Er ist Anfang fünfzig, steckt allein mit einem fremden Schiff im Nordmeer fest und lässt sein Leben Revue passieren. Es ist ein von Twardoch klug gesteuerter Bewusstseinsstrom und gleichzeitig ein Zwiegespräch mit einem imaginären Gegenüber, der „unbekannten Leserin“.

Indigene Völker des fernen Ostens

Twardoch lässt seinen Protagonisten zwischen verschiedenen Sprachen mäandern, von Deutsch, Polnisch über Russisch bis zu den Sprachen der indigenen Völker des russischen fernen Ostens. Widuch muss sich zwangsweise mit Sprachen auseinandersetzen, dort, wohin ihn das Leben wirft. Überall ist Fremdsprache, nur nicht in Pilchowitz. Immer wieder lässt ihn Twardoch von „unserer Sprache“ sprechen, wenn Widuch sich an seine Kindheit erinnert. Sentimental aber wird dieser Widuch nie, bevor es so weit kommt, beschimpft er sich selbst.

Dieser Widuch kommt einem gleichzeitig nahe und bleibt einem doch fern, das zeichnet ihn als literarische Figur aus.
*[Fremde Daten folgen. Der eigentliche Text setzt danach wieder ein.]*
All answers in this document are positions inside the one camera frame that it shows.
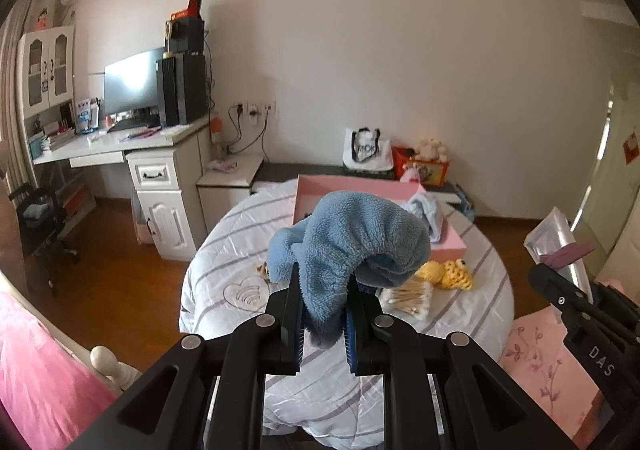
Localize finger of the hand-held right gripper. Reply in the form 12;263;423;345
592;282;640;325
530;264;601;331

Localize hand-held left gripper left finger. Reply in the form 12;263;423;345
65;262;306;450

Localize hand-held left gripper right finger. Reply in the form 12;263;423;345
344;275;576;450

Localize clear plastic bag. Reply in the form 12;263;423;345
523;206;601;293

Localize bag of cotton swabs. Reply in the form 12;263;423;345
379;279;435;321

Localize light blue fleece cloth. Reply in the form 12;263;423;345
267;190;432;350

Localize yellow crochet toy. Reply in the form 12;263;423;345
414;257;474;291

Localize pink cardboard box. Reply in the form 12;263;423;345
292;174;467;265

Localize printed light blue baby cloth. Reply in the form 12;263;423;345
404;192;447;245

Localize pink floral bedsheet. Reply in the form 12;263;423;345
499;304;618;450

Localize white door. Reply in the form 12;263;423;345
581;68;640;281

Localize round table with striped cover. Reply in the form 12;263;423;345
178;179;516;442

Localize black and white low cabinet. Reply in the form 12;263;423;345
249;162;474;219

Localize small white side table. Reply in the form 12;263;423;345
195;152;264;237

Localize orange toy box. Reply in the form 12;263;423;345
392;146;450;189

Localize white tote bag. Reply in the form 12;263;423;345
342;127;394;171

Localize white plush sheep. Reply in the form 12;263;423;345
412;137;449;163

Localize pink blanket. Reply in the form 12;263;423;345
0;287;124;450

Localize orange storage boxes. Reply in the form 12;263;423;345
59;179;97;227

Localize white desk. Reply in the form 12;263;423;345
32;117;219;169

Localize black keyboard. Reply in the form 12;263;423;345
107;117;162;133

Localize large black computer tower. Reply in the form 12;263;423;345
175;52;209;126

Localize slim black computer tower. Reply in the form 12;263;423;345
155;54;182;127

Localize black office chair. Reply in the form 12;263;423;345
9;182;82;299

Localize black computer monitor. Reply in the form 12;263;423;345
103;47;167;117

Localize blue and white package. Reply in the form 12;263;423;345
74;96;102;134

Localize black box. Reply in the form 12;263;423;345
164;12;206;56

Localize red box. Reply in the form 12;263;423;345
169;0;204;21

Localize white hutch cabinet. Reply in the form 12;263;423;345
17;24;77;143

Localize beige curtain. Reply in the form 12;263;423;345
0;0;67;213

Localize white drawer pedestal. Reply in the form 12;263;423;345
124;132;214;264

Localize white bed frame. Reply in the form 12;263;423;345
0;270;144;399

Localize black power cables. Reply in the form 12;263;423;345
220;104;272;157

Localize wall power outlets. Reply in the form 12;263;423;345
230;100;277;121

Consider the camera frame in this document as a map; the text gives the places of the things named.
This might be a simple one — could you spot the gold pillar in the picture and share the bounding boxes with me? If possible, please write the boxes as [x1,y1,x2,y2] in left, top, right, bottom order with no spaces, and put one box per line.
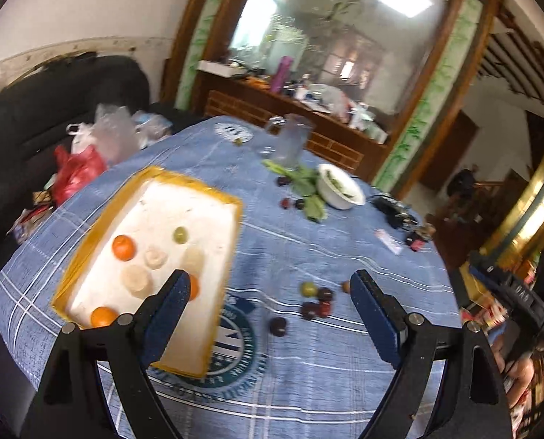
[480,119,544,257]

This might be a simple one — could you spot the bluish plastic bag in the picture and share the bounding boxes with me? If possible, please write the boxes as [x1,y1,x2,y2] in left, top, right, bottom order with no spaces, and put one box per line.
[132,110,173,149]

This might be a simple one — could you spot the white plastic bag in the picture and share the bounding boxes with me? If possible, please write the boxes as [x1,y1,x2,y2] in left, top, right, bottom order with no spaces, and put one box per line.
[306,83,352,117]

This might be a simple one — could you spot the bamboo painted wall panel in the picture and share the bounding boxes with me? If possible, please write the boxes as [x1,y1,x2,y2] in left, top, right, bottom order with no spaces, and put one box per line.
[372,0,483,190]
[176,0,236,110]

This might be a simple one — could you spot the white printed card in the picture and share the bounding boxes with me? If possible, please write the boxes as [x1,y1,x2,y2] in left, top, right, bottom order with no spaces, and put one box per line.
[375,229,404,255]

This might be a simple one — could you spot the green leafy vegetable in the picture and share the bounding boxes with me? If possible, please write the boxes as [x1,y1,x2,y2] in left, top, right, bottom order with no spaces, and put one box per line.
[262,159,328,224]

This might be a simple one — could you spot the wooden counter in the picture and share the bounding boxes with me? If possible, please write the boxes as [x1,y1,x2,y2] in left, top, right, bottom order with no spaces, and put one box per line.
[194,59,391,179]

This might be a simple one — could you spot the long white box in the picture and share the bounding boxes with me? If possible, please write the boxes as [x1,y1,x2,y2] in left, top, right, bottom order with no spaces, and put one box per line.
[198,59,247,77]

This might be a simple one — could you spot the red plastic bag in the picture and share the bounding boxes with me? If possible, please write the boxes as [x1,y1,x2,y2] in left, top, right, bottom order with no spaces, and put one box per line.
[52,144,108,206]

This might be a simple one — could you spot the black jacket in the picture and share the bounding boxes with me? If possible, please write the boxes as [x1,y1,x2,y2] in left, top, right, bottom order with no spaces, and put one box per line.
[448,168,478,199]

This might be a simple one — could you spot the clear plastic bag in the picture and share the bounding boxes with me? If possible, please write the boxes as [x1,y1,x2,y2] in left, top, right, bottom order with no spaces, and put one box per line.
[66,104,140,165]

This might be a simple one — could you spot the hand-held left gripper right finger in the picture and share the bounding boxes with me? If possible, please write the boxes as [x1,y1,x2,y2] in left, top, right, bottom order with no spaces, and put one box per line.
[349,270,513,439]

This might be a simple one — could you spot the cream sugarcane chunk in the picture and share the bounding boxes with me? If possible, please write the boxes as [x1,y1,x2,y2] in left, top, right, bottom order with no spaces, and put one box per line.
[121,264,154,294]
[144,246,168,268]
[181,248,206,275]

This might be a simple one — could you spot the white bowl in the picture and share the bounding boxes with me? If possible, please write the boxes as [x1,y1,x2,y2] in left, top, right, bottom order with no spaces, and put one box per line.
[316,163,367,210]

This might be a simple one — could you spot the black sofa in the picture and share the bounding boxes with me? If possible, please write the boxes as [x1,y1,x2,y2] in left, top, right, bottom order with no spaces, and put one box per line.
[0,55,199,275]

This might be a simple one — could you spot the wooden framed glass partition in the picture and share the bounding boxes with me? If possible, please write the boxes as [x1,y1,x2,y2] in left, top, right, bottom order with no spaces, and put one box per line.
[162,0,503,202]

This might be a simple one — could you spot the yellow box with white foam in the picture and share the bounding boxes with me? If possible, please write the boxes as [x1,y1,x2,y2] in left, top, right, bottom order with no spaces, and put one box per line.
[51,166,244,379]

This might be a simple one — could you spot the blue plaid tablecloth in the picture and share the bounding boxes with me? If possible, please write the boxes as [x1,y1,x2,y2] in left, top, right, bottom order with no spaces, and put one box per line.
[0,116,465,439]

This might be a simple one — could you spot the purple bottle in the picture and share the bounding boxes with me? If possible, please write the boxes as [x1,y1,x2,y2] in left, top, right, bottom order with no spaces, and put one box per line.
[271,56,294,93]

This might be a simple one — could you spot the colourful snack packets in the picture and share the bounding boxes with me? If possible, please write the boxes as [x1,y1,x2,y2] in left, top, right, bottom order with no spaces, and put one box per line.
[13,190,55,243]

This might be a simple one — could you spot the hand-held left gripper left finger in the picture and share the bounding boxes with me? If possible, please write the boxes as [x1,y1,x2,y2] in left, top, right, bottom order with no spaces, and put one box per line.
[20,269,191,439]

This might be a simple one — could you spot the brown wooden door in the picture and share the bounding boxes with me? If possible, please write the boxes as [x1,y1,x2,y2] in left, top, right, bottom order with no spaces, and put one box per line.
[420,110,478,193]

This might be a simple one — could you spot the black round device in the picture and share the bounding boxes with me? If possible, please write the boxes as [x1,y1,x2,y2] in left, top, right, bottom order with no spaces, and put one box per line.
[385,208,412,230]

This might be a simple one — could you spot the green leaves in bowl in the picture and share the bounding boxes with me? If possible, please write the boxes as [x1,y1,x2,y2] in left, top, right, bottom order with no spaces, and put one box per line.
[327,171,359,195]

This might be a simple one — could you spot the clear glass pitcher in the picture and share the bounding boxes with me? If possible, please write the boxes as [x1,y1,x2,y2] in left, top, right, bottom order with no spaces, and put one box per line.
[266,113,316,168]
Denn was er aus seinem Leben erzählt, ist in seiner Selbstbefragung aufrichtig und klingt doch streckenweise wie ein archaischer Science-Fiction-Roman. Denn Twardoch hat hier ein nordisches indigenes Volk mit eigener Sprache und eigenen Bräuchen erfunden (was der Übersetzer Olaf Kühl kongenial ins Deutsche übertragen hat). Er lässt Widuch in Cholod, bei den Cholodzern stranden.

In seinem Rückblick bezeichnet Widuch die Zeit dort als die schönste seines Lebens. Denn nur in Cholod war er dem Zugriff der „großen Politik“ entzogen, nach Krieg, Bürgerkrieg und dem Gulag, aus dem er floh.
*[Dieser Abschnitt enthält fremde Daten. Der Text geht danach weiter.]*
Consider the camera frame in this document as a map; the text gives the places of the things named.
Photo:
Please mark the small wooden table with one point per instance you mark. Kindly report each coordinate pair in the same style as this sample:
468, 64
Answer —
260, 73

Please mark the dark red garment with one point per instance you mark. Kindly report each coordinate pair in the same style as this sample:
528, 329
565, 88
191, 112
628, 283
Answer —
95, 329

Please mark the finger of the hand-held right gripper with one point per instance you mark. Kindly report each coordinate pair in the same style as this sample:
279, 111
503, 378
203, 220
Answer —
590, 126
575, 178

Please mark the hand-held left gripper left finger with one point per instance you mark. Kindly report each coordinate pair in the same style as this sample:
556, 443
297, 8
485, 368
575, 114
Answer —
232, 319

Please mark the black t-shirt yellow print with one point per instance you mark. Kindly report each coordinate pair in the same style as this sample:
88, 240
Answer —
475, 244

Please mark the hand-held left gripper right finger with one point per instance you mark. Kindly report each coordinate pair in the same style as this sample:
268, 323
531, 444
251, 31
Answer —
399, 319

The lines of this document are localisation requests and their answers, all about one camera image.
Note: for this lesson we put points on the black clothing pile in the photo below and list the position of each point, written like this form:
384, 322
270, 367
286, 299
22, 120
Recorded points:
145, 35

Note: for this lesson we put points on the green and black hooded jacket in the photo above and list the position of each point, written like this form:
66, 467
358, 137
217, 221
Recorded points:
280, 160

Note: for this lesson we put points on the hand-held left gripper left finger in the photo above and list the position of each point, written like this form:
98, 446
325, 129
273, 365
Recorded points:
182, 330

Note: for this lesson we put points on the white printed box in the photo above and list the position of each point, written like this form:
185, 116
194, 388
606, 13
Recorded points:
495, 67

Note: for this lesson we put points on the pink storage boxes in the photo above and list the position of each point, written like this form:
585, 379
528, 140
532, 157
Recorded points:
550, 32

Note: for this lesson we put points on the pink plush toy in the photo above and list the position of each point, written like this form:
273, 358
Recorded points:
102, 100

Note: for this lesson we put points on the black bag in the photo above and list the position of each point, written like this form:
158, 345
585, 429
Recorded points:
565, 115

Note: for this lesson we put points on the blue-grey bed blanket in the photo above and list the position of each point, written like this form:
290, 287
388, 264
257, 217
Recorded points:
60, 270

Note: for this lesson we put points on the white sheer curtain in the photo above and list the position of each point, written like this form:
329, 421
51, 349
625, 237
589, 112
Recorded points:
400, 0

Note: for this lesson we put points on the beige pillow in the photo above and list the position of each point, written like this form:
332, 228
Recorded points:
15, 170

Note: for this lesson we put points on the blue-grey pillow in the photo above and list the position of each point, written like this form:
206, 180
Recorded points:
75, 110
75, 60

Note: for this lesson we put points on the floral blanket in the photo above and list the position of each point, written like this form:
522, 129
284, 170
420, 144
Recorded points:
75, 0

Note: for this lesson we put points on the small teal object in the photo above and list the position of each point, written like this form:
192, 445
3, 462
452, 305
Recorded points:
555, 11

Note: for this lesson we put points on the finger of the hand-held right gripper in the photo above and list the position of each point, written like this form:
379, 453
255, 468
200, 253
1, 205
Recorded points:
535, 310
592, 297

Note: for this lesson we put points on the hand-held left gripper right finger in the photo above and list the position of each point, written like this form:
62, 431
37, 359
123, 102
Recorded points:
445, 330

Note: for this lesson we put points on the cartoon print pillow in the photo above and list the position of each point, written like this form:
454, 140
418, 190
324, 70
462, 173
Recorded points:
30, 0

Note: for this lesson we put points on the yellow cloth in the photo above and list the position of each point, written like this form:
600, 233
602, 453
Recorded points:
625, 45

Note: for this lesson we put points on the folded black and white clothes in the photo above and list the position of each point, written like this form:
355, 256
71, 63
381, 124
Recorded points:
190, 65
Als zwei sowjetische Wissenschaftler die Siedlung entdecken und mit einem Wasserflugzeug landen, sagt er zu den Cholodzern: „Russland ist nicht imstande, etwas neben sich zu dulden, was nicht Russland ist, deshalb verwandelt es alles in Russland, das heißt in Scheiße.“ Twardoch lässt Widuch über seinen Anteil an den Verwerfungen des 20. Jahrhunderts nachdenken. Und so endet dieser Konrad Widuch aus dem niederschlesischen Dorf Pilchowice in seinen Tagebuchaufzeichnungen immer wieder bei der Frage: Bin ich noch ein Mensch?

Brennglas der Geschichte

Twardochs Schreibrhythmus ist im Vergleich zu seinen vorangegangenen Romanen, „Der Boxer“ oder „Morphium“, ruhiger. Dort fing er das Lebensgefühl einer Führungsfigur der Warschauer jüdischen Unterwelt in den 1930er Jahren und während der deutschen Besatzung ein. Hier spiegelt die Sprache die Situation des fiktiven Tagebuchautors Widuch wider.

Der sitzt in seiner Kajüte und hat unendlich viel Zeit. Der Schriftsteller streut atemlos geschriebene Erzählinseln ein, wenn sich sein Protagonist etwa an seine Zeit als Politkommissar während des sowjetischen Bürgerkriegs erinnert.

Definitiv ist der Roman auch ein Beitrag zum Dekolonialisierungsdiskurs mit seiner fiktiven Beschreibung der indigenen Lebenswelt, die er der antihumanen sowjetischen Zivilisation gegenüberstellt. Vor allem aber hat Twardoch mit diesem Roman das außergewöhnliche Porträt eines sich schmerzhaft hinterfragenden Menschen erschaffen, der in der ersten Hälfte des 20. Jahrhunderts Täter und Opfer zugleich war.

Konrad Widuch, der Europäer aus Pilchowitz, funktioniert wie ein Brennglas und wie ein Spiegelbild unserer Geschichte, zu dem man sich positionieren muss.